[DATA SEGMENT — start]

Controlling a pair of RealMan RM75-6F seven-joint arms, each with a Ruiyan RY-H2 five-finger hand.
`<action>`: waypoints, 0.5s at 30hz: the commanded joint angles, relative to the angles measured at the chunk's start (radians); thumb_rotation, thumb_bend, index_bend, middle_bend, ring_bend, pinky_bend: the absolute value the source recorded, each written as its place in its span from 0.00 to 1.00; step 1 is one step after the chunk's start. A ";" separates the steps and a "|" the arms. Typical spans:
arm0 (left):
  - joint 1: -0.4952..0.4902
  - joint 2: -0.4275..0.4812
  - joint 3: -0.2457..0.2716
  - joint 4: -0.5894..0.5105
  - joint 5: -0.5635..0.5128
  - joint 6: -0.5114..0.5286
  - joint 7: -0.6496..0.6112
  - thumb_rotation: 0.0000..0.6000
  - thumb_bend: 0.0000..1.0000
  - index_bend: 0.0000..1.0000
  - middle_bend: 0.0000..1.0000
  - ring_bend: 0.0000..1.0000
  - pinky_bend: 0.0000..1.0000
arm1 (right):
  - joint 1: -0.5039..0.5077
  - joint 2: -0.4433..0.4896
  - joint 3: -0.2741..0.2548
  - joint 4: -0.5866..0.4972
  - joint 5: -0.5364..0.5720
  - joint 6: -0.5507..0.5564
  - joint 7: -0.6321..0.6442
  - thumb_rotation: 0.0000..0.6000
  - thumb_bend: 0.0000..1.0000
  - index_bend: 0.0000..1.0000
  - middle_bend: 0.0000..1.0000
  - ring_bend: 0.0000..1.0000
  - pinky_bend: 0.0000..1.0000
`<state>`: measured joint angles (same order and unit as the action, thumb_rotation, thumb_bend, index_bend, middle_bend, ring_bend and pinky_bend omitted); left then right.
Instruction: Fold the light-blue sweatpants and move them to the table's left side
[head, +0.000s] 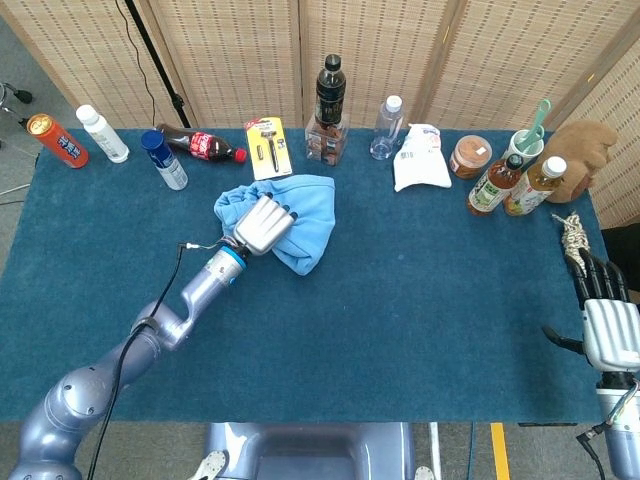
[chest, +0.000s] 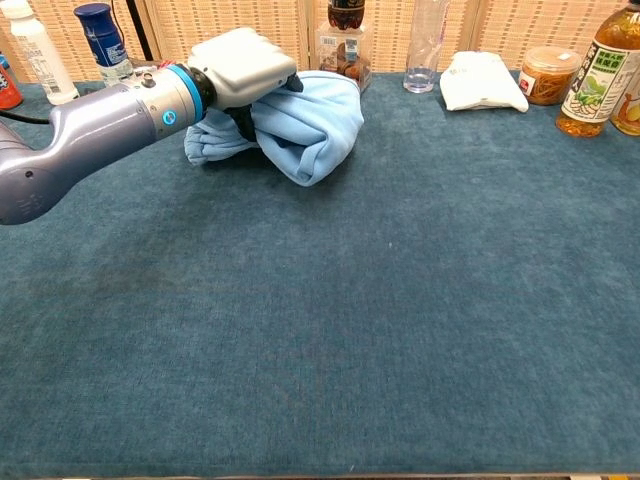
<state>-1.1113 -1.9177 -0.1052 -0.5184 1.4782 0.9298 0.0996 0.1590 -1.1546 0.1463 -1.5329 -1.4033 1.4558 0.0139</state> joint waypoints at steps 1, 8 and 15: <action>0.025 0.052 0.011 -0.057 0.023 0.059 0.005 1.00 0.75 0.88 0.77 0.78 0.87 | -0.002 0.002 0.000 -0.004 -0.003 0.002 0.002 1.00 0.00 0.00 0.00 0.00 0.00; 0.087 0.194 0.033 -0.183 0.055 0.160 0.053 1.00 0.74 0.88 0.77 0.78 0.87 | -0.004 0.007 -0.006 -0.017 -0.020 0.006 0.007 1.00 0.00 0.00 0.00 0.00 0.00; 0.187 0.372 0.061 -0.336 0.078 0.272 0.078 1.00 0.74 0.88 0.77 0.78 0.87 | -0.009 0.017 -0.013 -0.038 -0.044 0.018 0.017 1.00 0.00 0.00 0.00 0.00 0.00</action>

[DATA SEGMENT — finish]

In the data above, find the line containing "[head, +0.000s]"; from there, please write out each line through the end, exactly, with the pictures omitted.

[SOLUTION FOR THIS EXERCISE]
[head, +0.000s] 
[chest, +0.000s] 
<state>-1.1113 -1.9177 -0.1052 -0.5184 1.4782 0.9298 0.0996 0.1590 -1.1546 0.1463 -1.5329 -1.4033 1.4558 0.0139</state> joint waypoints at steps 1, 8 and 15: <action>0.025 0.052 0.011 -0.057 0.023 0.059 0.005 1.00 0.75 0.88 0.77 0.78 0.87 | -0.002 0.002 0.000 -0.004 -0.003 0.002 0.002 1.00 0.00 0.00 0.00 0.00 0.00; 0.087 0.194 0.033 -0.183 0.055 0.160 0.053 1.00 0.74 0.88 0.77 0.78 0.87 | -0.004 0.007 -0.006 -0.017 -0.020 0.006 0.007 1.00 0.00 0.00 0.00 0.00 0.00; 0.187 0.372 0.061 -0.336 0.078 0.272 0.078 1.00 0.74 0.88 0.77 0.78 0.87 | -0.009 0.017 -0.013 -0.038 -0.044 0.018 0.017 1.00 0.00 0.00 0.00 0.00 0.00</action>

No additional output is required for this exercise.